Source data:
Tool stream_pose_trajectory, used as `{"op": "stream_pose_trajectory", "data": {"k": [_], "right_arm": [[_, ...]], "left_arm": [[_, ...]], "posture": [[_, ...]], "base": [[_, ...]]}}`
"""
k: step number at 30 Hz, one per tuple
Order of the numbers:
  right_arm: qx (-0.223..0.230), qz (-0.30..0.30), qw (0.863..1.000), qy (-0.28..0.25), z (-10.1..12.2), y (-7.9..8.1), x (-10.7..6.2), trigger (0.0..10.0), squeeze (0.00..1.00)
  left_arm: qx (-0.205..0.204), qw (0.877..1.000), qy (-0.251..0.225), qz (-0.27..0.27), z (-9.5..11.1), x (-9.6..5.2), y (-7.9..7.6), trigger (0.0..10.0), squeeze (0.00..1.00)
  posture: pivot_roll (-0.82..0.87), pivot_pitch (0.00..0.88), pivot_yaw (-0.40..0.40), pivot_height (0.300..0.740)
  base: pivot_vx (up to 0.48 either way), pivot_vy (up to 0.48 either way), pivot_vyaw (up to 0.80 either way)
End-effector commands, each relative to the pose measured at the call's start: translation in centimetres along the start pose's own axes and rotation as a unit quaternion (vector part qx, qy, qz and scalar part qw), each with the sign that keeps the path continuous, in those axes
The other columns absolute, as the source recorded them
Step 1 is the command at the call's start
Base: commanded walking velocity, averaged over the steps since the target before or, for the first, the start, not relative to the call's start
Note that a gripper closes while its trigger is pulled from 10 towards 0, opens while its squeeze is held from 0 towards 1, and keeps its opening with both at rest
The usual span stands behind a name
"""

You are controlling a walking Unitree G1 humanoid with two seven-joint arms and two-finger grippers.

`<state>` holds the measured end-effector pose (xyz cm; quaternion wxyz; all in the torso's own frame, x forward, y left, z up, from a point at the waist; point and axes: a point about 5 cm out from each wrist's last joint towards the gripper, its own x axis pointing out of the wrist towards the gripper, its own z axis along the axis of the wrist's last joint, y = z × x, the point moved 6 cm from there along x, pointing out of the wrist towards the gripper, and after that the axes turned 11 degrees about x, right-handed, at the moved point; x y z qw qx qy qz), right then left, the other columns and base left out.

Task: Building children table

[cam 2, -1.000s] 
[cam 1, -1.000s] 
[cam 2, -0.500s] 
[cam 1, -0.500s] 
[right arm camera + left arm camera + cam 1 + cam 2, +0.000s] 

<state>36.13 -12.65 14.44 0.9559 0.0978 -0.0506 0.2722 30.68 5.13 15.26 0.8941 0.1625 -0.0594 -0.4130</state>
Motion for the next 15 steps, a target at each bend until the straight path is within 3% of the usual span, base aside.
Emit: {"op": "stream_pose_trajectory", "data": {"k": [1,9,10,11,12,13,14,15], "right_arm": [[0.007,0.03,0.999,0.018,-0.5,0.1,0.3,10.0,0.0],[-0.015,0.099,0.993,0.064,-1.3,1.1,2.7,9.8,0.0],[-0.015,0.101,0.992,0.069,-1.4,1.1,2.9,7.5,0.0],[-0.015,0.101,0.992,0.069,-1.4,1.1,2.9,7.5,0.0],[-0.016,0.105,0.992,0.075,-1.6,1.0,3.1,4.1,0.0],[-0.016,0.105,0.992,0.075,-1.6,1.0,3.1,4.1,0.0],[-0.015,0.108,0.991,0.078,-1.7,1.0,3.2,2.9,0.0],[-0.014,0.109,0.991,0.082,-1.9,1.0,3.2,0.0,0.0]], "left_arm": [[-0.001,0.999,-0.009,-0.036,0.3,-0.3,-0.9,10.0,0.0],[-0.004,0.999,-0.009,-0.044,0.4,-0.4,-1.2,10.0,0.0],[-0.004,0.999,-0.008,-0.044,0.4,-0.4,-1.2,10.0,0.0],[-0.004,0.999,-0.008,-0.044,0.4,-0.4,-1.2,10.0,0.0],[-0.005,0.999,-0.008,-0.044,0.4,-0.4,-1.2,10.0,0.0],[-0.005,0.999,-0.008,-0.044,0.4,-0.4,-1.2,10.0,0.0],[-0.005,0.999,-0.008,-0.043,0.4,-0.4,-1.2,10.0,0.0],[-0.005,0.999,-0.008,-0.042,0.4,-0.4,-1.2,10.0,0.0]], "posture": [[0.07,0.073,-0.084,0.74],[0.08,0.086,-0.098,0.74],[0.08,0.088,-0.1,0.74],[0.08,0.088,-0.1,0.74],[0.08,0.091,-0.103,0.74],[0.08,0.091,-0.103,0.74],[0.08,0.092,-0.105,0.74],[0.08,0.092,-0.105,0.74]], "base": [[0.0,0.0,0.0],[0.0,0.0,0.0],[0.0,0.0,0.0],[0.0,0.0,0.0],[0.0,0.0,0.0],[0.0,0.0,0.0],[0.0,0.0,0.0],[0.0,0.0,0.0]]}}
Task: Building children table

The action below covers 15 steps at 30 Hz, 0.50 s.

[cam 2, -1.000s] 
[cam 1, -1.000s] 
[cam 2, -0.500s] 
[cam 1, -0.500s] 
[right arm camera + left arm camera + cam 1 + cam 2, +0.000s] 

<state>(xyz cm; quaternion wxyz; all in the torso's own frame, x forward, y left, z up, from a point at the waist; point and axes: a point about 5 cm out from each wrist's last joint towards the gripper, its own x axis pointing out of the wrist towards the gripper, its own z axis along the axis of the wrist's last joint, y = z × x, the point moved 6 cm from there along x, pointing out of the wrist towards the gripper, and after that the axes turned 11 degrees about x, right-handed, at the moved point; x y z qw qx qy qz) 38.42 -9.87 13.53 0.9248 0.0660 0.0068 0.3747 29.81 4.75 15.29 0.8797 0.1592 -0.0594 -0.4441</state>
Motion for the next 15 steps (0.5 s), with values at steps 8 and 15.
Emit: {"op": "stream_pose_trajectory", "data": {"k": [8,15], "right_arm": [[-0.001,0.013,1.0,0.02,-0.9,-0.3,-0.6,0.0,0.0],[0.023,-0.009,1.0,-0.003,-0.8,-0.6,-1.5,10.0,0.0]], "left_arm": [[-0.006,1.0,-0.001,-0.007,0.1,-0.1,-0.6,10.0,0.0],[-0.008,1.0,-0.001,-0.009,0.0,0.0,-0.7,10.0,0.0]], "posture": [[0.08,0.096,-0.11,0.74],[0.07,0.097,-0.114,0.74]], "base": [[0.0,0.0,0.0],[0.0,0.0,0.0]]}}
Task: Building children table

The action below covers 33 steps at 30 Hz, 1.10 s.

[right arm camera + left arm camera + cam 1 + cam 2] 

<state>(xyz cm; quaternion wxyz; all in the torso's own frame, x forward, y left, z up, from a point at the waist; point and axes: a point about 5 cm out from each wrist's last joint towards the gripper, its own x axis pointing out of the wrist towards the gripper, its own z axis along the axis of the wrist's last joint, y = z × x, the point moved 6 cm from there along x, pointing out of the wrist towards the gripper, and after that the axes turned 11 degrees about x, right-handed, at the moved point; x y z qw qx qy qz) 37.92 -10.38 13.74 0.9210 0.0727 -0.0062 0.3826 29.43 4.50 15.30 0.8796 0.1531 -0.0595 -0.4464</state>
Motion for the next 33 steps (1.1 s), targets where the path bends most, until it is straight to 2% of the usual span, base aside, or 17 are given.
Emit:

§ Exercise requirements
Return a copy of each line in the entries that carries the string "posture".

§ Answer to this exercise
Tool stream_pose_trajectory, used as `{"op": "stream_pose_trajectory", "data": {"k": [_], "right_arm": [[_, ...]], "left_arm": [[_, ...]], "posture": [[_, ...]], "base": [[_, ...]]}}`
  posture: pivot_roll (-0.82..0.87), pivot_pitch (0.00..0.88), pivot_yaw (-0.40..0.40), pivot_height (0.300..0.740)
Emit: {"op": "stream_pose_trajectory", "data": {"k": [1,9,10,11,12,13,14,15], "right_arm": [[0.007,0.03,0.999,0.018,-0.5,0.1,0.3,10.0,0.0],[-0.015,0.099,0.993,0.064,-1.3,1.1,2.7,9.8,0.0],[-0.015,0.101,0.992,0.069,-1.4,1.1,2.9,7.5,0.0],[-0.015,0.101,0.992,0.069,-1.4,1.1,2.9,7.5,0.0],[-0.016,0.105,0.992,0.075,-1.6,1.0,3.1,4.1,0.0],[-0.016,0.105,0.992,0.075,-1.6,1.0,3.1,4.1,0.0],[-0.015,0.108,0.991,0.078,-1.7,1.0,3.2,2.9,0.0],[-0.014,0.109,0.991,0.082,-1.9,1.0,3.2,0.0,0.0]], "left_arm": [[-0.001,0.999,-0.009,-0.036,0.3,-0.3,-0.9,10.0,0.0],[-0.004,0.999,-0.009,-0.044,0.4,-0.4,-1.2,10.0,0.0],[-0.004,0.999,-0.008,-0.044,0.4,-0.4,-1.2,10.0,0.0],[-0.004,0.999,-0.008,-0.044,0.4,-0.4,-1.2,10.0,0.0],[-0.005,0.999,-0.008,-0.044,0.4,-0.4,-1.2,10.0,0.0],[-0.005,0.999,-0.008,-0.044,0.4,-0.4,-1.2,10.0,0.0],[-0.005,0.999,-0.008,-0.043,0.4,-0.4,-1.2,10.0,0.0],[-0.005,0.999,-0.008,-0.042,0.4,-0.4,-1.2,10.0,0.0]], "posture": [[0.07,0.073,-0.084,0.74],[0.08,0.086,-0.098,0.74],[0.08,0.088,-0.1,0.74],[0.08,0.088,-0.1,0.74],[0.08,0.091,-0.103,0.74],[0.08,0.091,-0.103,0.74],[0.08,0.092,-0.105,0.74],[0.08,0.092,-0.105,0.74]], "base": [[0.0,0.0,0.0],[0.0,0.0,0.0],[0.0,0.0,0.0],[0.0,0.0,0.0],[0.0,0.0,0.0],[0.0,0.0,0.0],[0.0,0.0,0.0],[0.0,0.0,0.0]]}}
Emit: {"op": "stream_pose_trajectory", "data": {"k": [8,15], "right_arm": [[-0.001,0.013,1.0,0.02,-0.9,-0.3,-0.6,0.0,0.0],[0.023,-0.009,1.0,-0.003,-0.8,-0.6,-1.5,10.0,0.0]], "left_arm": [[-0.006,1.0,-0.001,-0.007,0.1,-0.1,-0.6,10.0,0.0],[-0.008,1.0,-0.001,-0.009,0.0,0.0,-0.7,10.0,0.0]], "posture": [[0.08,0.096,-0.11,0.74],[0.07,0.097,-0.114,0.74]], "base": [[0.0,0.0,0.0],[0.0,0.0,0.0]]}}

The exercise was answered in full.